=== What is needed ===
Could you please write out the data shown below, exactly and in full?

=== Dataset content ===
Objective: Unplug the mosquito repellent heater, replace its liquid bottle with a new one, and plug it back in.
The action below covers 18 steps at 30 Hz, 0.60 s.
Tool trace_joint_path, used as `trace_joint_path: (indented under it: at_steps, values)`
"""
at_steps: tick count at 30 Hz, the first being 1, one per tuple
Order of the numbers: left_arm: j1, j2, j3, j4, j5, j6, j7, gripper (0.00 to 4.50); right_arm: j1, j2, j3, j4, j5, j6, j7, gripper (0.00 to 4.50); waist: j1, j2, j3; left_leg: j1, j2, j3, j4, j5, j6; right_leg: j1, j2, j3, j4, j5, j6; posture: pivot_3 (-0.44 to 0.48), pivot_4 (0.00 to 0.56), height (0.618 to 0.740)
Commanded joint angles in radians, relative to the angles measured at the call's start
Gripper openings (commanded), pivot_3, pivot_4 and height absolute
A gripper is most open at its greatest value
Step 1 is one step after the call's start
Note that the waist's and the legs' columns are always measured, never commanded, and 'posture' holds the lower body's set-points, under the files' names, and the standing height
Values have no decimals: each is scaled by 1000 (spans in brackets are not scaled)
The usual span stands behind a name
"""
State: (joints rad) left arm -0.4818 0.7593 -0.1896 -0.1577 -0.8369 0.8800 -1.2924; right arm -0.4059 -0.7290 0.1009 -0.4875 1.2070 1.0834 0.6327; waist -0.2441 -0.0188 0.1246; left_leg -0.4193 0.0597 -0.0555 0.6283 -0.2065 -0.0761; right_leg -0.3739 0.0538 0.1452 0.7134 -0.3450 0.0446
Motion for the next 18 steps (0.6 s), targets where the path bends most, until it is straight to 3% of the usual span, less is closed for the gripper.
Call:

=== Completed task ===
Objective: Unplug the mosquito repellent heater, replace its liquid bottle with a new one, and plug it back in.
The action below covers 18 steps at 30 Hz, 0.60 s.
Tool trace_joint_path, used as `trace_joint_path: (indented under it: at_steps, values)`
"""
at_steps: tick count at 30 Hz, the first being 1, one per tuple
Order of the numbers: left_arm: j1, j2, j3, j4, j5, j6, j7, gripper (0.00 to 4.50); right_arm: j1, j2, j3, j4, j5, j6, j7, gripper (0.00 to 4.50); waist: j1, j2, j3; left_leg: j1, j2, j3, j4, j5, j6; right_leg: j1, j2, j3, j4, j5, j6; posture: pivot_3 (-0.44 to 0.48), pivot_4 (0.00 to 0.56), height (0.618 to 0.740)
Commanded joint angles in radians, relative to the angles measured at the call's start
Gripper openings (commanded), pivot_3, pivot_4 and height absolute
A gripper is most open at its greatest value
Step 1 is one step after the call's start
Note that the waist's and the legs' columns are always measured, never commanded, and 'posture' holds the lower body's set-points, under the files' names, and the standing height
Values have no decimals: each is scaled by 1000 (spans in brackets are not scaled)
The usual span stands behind a name
"""
State: (joints rad) left arm -0.4818 0.7593 -0.1896 -0.1577 -0.8369 0.8800 -1.2924; right arm -0.4059 -0.7290 0.1009 -0.4875 1.2070 1.0834 0.6327; waist -0.2441 -0.0188 0.1246; left_leg -0.4193 0.0597 -0.0555 0.6283 -0.2065 -0.0761; right_leg -0.3739 0.0538 0.1452 0.7134 -0.3450 0.0446
Motion for the next 18 steps (0.6 s), targets where the path bends most, until it is straight to 3% of the usual span, less is closed for the gripper.
Call:

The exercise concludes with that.